41 men are still held at America’s Guantanamo Bay Detention Center without trial and subject to torture

Annie Windholz
3 min readMay 28, 2017

Facing the potential of lifetimes of detention, almost 800 people have been subjected to torture and imprisonment without trial in America’s Detention Center in Guantánamo Bay, Cuba (also known as Guantanamo or Gitmo). Today 41 prisoners remain in Guantanamo, though 5 of these prisoners have been cleared for release by the US government through a review board consisting of the CIA, FBI, DOD, DOJ and the State Department. In 2017, Trump halted all transfers from the prison upon taking office.

History of Gitmo

Guantanamo Bay has been in operation for 15 years and was put in place by the president George W. Bush’s administration during the War on Terror. The detention center functions as a holding place and torture center run by the U.S. that is not held accountable by American law since the facility is outside the U.S. borders. Guantanamo Bay is seen by advocacy group Amnesty International and much of the world as a violation of human rights, and a violation on the International Geneva Convention pertaining to torture.
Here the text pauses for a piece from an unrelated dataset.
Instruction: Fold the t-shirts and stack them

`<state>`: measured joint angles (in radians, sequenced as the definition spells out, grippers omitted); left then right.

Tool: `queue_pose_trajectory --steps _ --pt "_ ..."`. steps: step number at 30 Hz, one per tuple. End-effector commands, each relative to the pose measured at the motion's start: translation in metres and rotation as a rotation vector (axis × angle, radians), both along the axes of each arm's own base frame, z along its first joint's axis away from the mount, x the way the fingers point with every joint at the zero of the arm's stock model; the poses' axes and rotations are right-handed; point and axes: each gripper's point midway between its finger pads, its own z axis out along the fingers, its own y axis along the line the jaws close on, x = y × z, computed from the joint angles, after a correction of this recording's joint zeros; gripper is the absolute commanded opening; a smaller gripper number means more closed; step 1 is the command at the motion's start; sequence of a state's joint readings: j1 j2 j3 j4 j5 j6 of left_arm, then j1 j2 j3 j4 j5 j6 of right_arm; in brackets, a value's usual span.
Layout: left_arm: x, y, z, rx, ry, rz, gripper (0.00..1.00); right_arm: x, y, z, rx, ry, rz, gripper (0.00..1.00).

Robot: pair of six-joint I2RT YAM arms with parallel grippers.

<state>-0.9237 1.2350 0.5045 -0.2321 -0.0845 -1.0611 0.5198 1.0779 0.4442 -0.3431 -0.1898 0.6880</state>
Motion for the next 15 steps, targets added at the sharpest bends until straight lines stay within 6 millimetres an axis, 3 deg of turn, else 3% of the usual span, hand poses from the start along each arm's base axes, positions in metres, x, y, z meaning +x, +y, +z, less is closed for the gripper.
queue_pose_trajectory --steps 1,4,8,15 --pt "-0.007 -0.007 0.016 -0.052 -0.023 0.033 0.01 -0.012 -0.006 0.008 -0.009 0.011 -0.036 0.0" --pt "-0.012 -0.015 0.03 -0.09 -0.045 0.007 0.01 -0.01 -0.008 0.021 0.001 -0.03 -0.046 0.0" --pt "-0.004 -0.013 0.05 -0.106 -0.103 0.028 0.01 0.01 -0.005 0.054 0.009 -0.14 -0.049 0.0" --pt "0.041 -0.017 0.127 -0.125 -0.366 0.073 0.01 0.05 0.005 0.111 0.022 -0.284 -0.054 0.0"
When Barack Obama became president, he promised he would close the detention center. Though he substantially reduced the number of men held at the detention center, Obama was unable to close Guantanamo.

Who’s Inside?

Most of the prisoners have been from the Middle East, or Northern Africa. Many men at Guantanamo are considered “forever prisoners;” they have never been charged with a crime, and might never be. A few of the men are facing charges by the Military Commissions, which is not the same as an American court trial.

The presence of Guantanamo Bay Detention Centerion “feeds a resurgent Islamophobia and politics of fear and hate,” according to Winess Against Torture, a human rights group advocating for the closure of Guantanamo. Far from housing the “worst terrorists,” as Bush initially claimed, Guantanamo holds mostly men who have never been directly connected to any hostility toward the U.S.

On May 26th Witness Against Torture launched a social media campaign to bring awareness to these issues using the hashtag: #foreverhumanbeings. Over the next 41 days the campaign will shed light on each of the men still imprisoned at Guantanamo. On June 23rd there will be an all day vigil at the White House organized by Torture Abolition and Survivors Support Coalition (TASSC).